Aerospace has been one of the few bright spots in the region’s dismal economy, offering high-wage engineering, manufacturing and administrative jobs at a time when construction, real estate and banking work has grown scarce.
Nearly 5,500 aerospace suppliers — many with a handful of workers — collectively employ more than 130,000 people in California. Most of these small shops depend on subcontracts from giant defense contractors, which have announced a wave of job cuts in recent weeks, citing expectations of a protracted contraction of Pentagon spending.
Northrop Grumman Corp., the nation’s third-largest defense contractor and one of the largest private employers in the region, said last week that it would eliminate 500 jobs in its aerospace division, with most of the cuts expected to hit its sprawling facilities in El Segundo and Redondo Beach.
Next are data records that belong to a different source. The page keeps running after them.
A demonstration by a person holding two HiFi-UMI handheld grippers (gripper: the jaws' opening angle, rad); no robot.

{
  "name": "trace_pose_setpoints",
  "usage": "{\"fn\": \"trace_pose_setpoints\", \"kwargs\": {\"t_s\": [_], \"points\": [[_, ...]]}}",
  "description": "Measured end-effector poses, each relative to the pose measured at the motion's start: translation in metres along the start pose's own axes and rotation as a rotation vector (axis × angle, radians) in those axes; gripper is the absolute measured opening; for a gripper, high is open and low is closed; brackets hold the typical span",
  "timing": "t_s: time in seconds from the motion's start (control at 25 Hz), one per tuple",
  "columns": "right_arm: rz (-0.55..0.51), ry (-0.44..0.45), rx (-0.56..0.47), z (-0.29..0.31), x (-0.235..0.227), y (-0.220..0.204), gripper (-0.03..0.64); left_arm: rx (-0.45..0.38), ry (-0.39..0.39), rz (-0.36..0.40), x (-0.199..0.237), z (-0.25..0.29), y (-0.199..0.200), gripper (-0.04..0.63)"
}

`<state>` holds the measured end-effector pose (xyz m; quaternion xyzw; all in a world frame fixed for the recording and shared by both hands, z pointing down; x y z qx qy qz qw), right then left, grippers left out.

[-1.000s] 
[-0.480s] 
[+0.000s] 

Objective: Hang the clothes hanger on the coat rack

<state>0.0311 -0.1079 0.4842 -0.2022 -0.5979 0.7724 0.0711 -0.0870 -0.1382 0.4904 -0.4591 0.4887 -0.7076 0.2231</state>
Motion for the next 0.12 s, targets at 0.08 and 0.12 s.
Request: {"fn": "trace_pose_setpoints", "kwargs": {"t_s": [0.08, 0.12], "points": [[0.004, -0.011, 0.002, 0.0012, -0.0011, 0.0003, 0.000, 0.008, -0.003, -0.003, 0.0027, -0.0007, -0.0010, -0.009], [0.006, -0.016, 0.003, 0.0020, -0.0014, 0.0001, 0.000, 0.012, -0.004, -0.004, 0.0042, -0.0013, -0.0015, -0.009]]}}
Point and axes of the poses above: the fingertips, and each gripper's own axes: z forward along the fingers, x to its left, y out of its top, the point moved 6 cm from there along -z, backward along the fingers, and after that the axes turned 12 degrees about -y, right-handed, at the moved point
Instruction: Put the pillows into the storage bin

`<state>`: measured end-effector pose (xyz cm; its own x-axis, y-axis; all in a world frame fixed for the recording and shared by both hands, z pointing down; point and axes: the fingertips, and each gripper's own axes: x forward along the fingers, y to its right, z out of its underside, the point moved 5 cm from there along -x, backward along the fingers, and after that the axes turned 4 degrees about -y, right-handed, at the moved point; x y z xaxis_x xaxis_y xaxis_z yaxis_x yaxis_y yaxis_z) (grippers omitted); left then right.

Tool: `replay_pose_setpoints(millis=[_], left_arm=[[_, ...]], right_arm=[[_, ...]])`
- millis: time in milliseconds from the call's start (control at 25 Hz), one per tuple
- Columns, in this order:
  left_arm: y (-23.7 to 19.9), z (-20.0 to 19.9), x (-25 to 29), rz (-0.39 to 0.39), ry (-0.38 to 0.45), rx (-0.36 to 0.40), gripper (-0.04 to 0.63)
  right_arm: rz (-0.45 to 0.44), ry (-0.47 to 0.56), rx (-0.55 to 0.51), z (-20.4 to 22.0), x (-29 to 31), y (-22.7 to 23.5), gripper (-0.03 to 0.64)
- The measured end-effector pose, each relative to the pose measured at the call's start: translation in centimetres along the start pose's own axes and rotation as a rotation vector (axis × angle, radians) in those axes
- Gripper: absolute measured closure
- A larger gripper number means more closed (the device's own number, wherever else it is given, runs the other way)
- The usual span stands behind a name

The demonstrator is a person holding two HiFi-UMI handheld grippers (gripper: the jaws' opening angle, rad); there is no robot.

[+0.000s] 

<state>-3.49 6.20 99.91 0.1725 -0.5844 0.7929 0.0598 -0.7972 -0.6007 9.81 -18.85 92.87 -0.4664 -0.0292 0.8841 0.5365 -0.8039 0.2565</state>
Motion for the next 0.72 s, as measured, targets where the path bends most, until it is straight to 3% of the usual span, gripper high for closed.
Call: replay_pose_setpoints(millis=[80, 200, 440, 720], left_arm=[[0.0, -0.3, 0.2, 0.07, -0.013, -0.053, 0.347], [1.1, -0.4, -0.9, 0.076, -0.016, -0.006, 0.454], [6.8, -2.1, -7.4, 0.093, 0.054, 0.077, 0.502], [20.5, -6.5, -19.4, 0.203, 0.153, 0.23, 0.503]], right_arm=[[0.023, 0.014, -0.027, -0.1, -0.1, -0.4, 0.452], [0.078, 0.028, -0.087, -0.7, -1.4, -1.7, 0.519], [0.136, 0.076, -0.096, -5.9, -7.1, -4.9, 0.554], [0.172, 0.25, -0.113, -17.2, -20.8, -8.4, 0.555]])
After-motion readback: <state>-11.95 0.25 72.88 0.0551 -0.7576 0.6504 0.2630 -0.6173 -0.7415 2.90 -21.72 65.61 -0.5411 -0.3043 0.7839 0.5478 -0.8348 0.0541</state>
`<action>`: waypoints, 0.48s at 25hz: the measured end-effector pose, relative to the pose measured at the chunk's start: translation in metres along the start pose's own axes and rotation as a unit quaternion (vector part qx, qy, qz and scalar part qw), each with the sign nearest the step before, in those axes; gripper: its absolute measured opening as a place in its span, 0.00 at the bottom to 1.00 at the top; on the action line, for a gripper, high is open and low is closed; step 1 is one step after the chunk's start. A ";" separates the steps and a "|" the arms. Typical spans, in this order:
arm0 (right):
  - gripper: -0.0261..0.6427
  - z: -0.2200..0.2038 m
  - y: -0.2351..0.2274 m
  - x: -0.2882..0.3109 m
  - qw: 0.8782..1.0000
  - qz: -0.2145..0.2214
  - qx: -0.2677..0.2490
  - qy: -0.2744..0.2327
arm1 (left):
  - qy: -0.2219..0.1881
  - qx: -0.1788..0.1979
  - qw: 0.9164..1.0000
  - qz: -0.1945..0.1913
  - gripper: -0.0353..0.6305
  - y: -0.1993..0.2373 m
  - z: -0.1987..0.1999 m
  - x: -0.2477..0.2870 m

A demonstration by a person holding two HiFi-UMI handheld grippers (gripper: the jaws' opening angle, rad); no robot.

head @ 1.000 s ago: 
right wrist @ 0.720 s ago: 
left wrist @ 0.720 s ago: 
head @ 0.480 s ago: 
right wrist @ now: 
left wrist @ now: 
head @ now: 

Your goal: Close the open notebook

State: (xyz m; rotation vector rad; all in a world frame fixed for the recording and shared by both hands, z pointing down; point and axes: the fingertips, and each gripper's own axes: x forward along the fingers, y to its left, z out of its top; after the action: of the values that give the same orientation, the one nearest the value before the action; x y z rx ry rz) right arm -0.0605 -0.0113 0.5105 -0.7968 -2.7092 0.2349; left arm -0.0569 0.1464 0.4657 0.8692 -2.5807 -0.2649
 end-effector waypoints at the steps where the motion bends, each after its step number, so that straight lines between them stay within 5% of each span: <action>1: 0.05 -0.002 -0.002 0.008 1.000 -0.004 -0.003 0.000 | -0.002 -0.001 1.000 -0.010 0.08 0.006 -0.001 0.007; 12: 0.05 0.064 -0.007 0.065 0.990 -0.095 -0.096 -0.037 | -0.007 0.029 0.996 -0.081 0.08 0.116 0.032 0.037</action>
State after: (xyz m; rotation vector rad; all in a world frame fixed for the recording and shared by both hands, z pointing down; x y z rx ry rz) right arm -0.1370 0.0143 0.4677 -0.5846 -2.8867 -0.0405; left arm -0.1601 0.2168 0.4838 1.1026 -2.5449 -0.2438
Also last week, Raytheon Co. issued pink slips to about 130 employees in its Space and Airborne Systems division in El Segundo.
Boeing Co., the second-largest defense contractor, plans to trim its military aircraft business and cut workers, starting with 10% of the group’s executives. Boeing has more than 20,000 workers in Southern California at sprawling facilities in places like Seal Beach, El Segundo and Huntington Beach.
Top-ranked Lockheed Martin Corp., which operates its famed Skunk Works research facility in Palmdale, said last month that about 25% of its executives had opted for a voluntary retirement program designed to cut costs. More than 600 vice presidents and directors applied for the program.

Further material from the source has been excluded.